We see this everyday, in network marketing. The new network marketer is so excited by the amount of money that they are going to make that they don’t even realize what’s about to happen to them. They’ve been told that the products sell themselves and that everyone is going to want to do the business.

 

They are sent off into their warm market. Not only do they have a emotional connection to their products and company, you now add in the emotional connection that they have with their warm market and that’s a recipe for disaster. Their warm market is no different than any other group of people. There will be people who don’t want the products or the opportunity. They network marketer is rejected. Like I said, dealing with rejection is difficult.

 

Some people will be able to push through the rejection, but most won’t. They’ll quit the business.

 

Can I offer you any help when you’re dealing with rejection?

 

When dealing with human emotions, there’s no easy solution.

 

I can tell you this.
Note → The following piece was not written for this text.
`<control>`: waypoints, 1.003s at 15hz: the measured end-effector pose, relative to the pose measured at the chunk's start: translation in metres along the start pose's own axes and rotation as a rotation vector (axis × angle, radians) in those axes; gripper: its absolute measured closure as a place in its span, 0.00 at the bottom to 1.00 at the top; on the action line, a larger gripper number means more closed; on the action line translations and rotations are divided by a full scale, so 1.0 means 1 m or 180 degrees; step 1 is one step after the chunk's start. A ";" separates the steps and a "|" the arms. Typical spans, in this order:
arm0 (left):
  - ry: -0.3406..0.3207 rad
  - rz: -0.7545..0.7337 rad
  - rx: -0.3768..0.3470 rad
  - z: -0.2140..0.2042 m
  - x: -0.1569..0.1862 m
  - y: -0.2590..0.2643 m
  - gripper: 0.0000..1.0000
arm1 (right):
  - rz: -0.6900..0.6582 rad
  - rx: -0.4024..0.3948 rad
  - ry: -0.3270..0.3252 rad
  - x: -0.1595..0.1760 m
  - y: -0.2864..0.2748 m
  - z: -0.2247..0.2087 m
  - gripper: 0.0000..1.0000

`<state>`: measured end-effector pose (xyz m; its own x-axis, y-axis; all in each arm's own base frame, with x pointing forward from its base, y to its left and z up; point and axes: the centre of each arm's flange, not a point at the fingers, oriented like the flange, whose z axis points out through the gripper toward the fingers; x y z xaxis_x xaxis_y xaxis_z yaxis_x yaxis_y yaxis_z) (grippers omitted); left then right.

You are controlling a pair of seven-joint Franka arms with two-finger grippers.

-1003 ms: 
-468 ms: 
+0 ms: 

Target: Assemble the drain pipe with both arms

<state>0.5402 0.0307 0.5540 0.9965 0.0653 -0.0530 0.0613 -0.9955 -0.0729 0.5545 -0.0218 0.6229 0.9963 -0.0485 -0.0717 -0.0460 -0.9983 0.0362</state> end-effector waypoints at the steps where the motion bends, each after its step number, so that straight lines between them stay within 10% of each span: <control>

It’s rare when a prospect says no to buying your products or says no to joining your business that they are saying no to you or about you. They are saying no to the spending the extra money that your products will cost them. They are saying no to the extra work that they’ll have to do in order to make that $100,000 per year. They probably aren’t saying no to you because you dress funny or your hair is too long. They aren’t saying no because you’re too short or to tall. They aren’t saying no because you’re too smart or too dumb. It’s not because you’re too skinny or too fat. They aren’t saying no because of any of those things that you think is wrong with you. They’re just saying no.

 

I know it’s easier said than done, but you need to realize that a prospect telling you no isn’t about you. I think that’s your vanity talking. Once you let go of that, you can detach your emotions from it. Although, dealing with rejection won’t be easy, it can get to a point of being easier.

 

Dealing with rejection is a matter of breaking the emotional connections that you have!